■ DIRECTIONS FOR THIS TASK: Your answer should reproduce every line of the material in which the word "floor" occurs.

***** RECORDS TO USE

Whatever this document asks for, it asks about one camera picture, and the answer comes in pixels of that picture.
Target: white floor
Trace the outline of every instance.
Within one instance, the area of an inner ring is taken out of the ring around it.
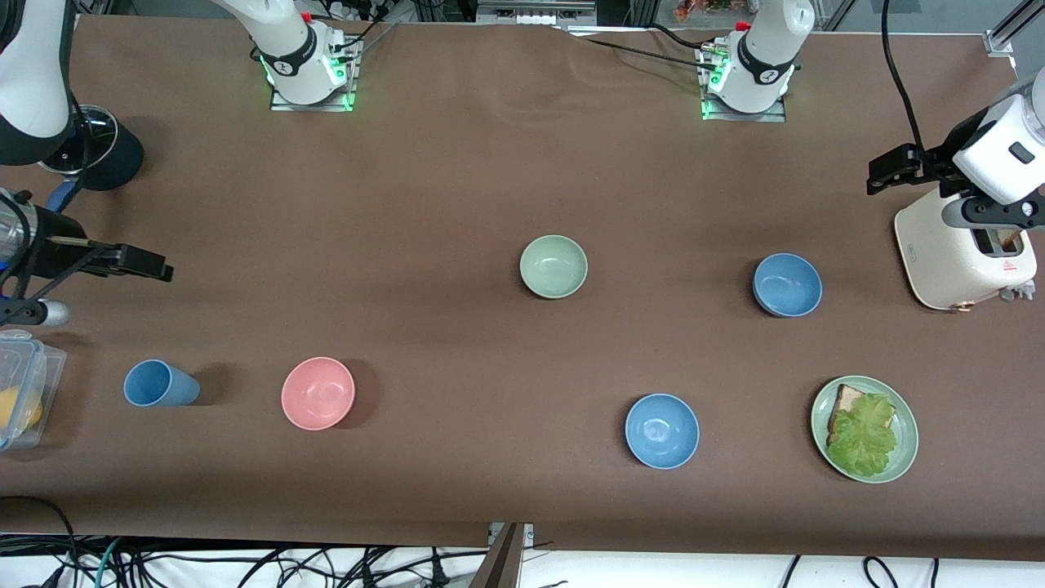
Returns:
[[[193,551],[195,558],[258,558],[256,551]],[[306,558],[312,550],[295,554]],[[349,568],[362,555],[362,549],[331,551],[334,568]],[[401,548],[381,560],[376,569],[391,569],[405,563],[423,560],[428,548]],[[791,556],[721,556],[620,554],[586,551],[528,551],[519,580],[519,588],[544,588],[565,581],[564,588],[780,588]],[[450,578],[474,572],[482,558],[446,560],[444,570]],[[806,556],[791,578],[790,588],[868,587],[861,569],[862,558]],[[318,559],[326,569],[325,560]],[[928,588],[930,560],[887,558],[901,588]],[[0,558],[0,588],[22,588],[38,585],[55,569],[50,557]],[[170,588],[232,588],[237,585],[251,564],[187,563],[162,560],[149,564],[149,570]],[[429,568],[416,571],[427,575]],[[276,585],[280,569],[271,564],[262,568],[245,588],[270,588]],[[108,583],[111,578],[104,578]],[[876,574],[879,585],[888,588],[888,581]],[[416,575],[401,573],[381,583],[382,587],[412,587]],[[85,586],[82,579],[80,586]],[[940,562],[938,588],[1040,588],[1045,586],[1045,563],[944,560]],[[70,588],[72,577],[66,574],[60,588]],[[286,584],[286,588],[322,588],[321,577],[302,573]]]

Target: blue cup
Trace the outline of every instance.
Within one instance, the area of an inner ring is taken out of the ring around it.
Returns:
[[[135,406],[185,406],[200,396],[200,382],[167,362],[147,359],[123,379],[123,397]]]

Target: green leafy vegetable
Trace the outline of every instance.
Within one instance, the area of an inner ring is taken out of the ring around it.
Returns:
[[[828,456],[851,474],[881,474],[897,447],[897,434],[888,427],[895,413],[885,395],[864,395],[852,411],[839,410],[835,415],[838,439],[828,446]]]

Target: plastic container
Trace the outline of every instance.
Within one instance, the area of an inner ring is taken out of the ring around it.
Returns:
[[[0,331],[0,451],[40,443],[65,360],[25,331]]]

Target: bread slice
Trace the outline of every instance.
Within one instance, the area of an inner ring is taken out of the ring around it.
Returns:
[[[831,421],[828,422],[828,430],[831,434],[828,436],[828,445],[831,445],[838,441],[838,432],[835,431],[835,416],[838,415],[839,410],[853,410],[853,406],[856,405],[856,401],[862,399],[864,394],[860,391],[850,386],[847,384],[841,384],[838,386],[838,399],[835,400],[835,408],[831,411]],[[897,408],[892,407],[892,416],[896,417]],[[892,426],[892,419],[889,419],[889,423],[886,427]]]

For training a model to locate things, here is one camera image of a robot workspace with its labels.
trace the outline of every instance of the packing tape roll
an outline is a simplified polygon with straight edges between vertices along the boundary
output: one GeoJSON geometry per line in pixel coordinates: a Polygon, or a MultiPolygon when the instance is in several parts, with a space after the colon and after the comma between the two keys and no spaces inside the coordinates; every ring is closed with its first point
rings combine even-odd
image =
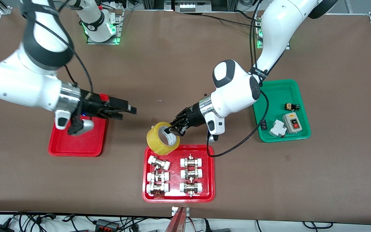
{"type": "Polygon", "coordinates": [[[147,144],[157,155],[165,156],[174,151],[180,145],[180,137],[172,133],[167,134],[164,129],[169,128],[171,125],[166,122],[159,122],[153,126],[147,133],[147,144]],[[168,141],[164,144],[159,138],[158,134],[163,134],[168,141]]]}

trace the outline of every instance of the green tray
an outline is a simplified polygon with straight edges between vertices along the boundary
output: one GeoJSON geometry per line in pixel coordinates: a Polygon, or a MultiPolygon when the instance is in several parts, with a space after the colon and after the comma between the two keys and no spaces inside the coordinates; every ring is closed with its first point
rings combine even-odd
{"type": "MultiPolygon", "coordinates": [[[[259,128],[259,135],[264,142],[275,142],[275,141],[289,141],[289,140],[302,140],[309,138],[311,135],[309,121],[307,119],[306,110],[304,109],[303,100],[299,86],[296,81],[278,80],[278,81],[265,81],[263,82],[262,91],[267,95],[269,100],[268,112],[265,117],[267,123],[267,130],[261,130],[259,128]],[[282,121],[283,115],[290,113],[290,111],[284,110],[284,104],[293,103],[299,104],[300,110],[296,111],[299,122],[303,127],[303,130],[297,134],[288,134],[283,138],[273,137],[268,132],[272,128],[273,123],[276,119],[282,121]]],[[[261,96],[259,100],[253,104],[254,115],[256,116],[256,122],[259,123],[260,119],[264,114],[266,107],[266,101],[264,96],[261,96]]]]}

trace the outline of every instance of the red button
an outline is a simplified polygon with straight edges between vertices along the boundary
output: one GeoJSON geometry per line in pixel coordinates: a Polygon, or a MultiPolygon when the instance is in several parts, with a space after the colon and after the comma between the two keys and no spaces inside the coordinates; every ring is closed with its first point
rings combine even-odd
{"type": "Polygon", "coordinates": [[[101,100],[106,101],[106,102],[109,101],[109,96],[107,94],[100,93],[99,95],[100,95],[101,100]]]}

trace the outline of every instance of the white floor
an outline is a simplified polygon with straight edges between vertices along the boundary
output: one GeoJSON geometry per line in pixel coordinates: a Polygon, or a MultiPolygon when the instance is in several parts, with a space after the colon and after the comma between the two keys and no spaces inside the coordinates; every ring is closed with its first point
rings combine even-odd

**********
***** RECORDS TO USE

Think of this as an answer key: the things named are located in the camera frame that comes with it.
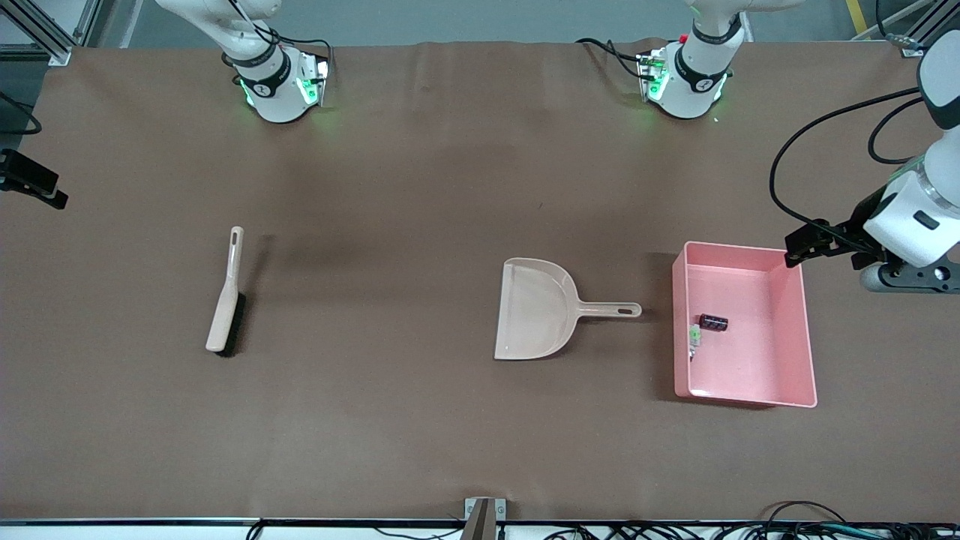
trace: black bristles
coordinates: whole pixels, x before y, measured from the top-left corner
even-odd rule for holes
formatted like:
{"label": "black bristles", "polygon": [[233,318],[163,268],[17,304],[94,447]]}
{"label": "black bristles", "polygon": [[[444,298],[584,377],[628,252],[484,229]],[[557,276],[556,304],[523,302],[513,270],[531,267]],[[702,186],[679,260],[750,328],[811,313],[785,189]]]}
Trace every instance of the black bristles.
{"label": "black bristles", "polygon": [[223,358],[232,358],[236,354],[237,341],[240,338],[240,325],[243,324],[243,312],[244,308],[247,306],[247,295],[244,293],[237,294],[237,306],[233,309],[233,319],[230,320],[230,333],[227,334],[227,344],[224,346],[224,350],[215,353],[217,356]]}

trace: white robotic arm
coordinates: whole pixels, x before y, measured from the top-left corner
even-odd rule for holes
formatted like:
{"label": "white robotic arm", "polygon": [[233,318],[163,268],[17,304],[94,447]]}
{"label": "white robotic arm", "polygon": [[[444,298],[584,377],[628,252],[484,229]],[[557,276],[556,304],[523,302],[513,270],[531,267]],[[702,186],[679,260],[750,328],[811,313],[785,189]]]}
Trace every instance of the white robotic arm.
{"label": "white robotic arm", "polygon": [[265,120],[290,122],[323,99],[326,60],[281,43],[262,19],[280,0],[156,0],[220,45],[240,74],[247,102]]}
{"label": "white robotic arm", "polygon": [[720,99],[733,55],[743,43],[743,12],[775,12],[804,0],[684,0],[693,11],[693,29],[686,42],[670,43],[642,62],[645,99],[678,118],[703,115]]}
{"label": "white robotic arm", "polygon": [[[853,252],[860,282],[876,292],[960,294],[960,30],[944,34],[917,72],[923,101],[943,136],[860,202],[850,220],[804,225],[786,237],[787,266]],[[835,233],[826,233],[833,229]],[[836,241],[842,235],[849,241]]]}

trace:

**********

■ ANSWER SECTION:
Target: white floor
trace the outline of every instance of the white floor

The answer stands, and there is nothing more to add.